Say how many lines in this listing include the word "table", with no other words in the reply.
+++++
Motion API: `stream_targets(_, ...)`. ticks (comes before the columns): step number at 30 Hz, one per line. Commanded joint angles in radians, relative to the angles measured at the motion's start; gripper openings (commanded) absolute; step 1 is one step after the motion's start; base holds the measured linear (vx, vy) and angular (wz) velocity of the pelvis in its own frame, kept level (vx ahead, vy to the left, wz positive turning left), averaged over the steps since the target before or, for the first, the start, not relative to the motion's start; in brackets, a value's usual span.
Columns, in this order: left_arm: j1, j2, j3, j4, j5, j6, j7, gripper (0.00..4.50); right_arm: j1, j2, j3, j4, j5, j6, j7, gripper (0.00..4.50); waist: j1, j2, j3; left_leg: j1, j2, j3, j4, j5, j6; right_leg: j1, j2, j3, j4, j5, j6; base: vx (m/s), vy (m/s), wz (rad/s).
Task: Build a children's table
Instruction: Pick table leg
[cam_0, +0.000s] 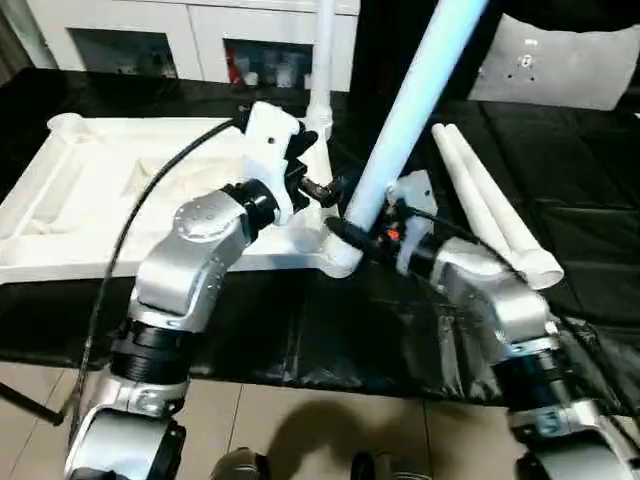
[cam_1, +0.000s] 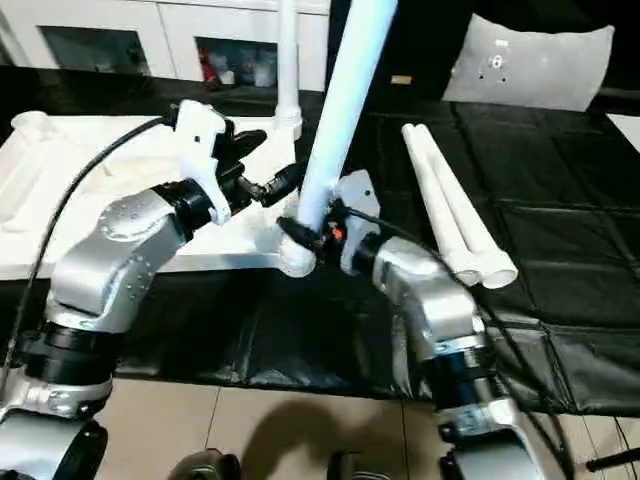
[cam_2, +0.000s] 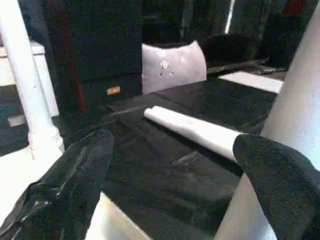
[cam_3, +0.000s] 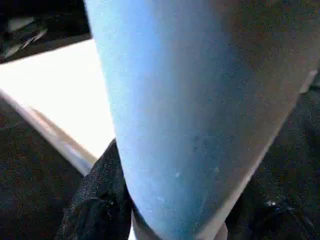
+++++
**ANSWER SECTION:**
2